As a young man, Uncle Sol opened a kosher restaurant and delicatessen on Rivington Street, directly across from the butcher store. Being so close he could both share in and profit from his father’s public esteem. And, in case you didn’t know that he was the son of Schmulka, a winking neon sign ten feet long advertised BERNSTEIN’S on the side of his building.

The restaurant was long and narrow, paneled in dark wood with deep yellow lighting.     Entering you met on one side a long counter protected by glass.  Dense vines of long, plump and short, dried salamis dangled from hooks near the ceiling.  Of course they were the family brand, every one a Schmulka Bernstein from the smokehouse across the street.  The countermen wore white jackets and white paper garrison caps that were modeled on the dress hats of enlisted men, this made them seem like uniformed soldiers, alert, vigorous, awaiting orders in a landscape of brined meats.

Sol and his wife, our aunt Ruth, remained living on the Lower East Side all their lives. They remained Orthodox in their Jewish observance and synagogue attendance. This set them apart from the rest of our parents who fled as quickly as they could to homes in the outer boroughs and more easy-going Conservative congregations. Being Orthodox, Sol and Aunt Ruth did not travel on the Sabbath, so they did not attend the lavish Bar and Bat Mitzvahs of their many nieces and nephews; we were 15 in all.  Saturday night after sundown, when they might have joined us for further celebration, Uncle Sol’s restaurant was at its busiest, so he had to be there.  A restaurant, like an ocean liner, needs its captain.

In 1959, the delicatessen moved around the corner and was re-born as Bernstein-on-Essex serving kosher Chinese food.  It was the first moment of what we would now call fusion cuisine and it quickly became a destination eatery for Orthodox Jews from all over the world.  Like Schmulka, our grandfather, our oldest uncle became a man of note, an innovator, in the small circle of Jewish observance and then, later, in the somewhat wider circle of those who look with longing toward the Lower East Side as the Plymouth Rock of American Jewish life. 

Bernstein-on-Essex hummed with action and satisfaction. The main room consisted of three rows of formica tables with a large mirror to the left.  The New York Times food critic, John Canaday, who was a fan, described it as “totally unglamorous – a clean, efficiently arranged, brightly lit eating place.”  He described it as “a triumph of culinary ingenuity over dietary laws.”  Chinese waiters tended the tables. They wore black skullcaps with gold tassels that made them look simultaneously like observant Jews, and outtakes from the Mikado.  You could choose from either the Chinese or the delicatessen menu, you could mix and match. In the first: chop suey, moo goo gai pan, egg rolls, wonton soup, sweet and sour veal. In the other, large sandwiches of pastrami, corned beef, salami hard or soft, bologna, with a half-sour pickle and slaw on the side.
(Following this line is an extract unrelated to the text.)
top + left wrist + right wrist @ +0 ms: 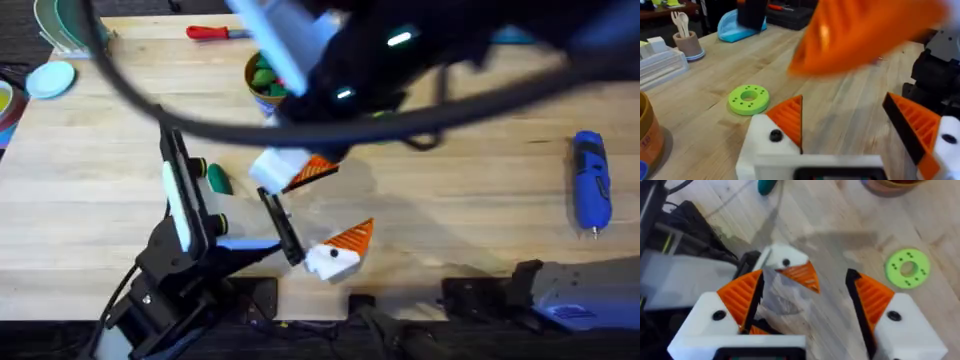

At the table tucked behind the cash register, Uncle Sol held court. Those in-the-kosher-know or those who wanted to be, would make sure to say hello or stop to chat. He took care with his clothes. His hats were the finest, white fedoras in spring, jaunty straw boaters in summer. Beneath the white delicatessen jacket, his shirts were immaculate. He always wore a tie.

It was the jacket that Aunt Ruth used to joke about. “I thought I was getting a doctor, but at least I got the white coat.”  

Sometimes she would say, “I wanted an M.D.”

And he would reply, “I am one. A Meat Dealer.” And they would both laugh.

Nowadays, on the Bernstein Cousin’s Club Facebook page a flurry of posts appear whenever something delicatessen makes the news – a new book or movie, the closing of the iconic Carnegie Deli on Seventh Avenue.   The quintessential Jewish food we rarely eat (too much salt, too much fat) has become a touchstone of family togetherness, even for those younger cousins who never actually visited downtown. If you search on the world-wide-web for Bernstein-on-Essex, you will discover it was commonly known as Schmulka Bernstein’s. If you google Schmulka Bernstein, you will find stories of Bernstein-on-Essex. Father and first son are fused in the public imagination. And there, in the Cloud, perhaps for eternity, hangs one thread of our family story.